Eusébio Unzué explicou-nos que o futuro do ciclista português não tem objetivos concretos, pois a sua evolução tem superado as expetativas. Entrevista completa a ler amanhã na edição em papel e e-paper de O JOGO
"Não quero estabelecer objetivos concretos por uma razão fundamental: ele nunca deixou de progredir. Este ano deu um salto de qualidade e na Volta à Suíça já mostrou que consegue estar com os melhores e ganhar-lhes", comentou ontem Eusébio Unzué, diretor-geral da Movistar, em exclusivo para O JOGO, e sobre a nova estrela da sua equipa, o português Rui Costa.
Em entrevista que poderá ler íntegra na edição em papel de amanhã, Unzué, provavelmente o técnico mais respeitado do ciclismo espanhol, pois já orientou Miguel Indurain, Pedro Delgado e Abraham Olano, entre outros, tendo ganho por sete vezes a Volta a França, é claro sobre o futuro do poveiro: "Não colocarei nenhuma responsabilidade sobre o Rui, apenas desejo que continue a progredir.
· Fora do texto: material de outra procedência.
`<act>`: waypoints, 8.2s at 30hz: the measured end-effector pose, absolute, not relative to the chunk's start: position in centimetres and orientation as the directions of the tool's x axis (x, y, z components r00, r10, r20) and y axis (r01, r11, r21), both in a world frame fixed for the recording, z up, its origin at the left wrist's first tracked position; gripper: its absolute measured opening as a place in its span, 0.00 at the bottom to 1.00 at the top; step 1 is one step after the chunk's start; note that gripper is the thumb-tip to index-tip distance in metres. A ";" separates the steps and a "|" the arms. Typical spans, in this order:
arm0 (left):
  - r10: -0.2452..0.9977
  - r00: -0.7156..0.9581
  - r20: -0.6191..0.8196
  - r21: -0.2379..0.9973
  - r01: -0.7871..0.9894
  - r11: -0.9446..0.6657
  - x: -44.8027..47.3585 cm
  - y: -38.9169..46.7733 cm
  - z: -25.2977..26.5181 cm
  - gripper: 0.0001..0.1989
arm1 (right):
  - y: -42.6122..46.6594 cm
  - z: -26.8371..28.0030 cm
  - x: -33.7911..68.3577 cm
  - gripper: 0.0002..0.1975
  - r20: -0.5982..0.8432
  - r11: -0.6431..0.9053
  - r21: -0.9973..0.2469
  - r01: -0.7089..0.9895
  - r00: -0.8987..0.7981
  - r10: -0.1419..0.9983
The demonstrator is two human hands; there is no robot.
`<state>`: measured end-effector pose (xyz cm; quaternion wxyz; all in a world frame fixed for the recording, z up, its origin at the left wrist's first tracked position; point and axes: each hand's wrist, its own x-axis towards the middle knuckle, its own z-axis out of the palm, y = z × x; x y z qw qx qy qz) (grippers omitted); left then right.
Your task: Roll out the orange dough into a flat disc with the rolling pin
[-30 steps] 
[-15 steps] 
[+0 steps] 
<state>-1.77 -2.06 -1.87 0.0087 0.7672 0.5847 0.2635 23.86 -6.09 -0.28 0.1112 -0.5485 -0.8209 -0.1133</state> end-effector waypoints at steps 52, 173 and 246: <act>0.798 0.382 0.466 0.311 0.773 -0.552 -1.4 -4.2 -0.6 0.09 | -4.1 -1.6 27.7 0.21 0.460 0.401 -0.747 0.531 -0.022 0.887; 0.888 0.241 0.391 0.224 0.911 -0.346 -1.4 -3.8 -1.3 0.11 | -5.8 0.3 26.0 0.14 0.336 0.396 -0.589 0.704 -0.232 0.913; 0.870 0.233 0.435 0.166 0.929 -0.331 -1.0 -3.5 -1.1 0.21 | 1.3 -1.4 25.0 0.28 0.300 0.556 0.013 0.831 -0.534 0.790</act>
Para poder pensar em algo mais concreto há que esperar mais dois ou três anos, para que alcance maior maturidade física para as grandes voltas de três semanas e tenha maior experiência. Nessa altura chegará o momento de pensar em termos de classificação geral".
Tendo já orientado Orlando Rodrigues e Cândido Barbosa, nos anos em que a atual Movistar ainda dava pelo nome de Banesto, Unzué faz elogios a qualquer dos portugueses, mas conclui que Rui Costa os "supera em termos de ambição e progressão".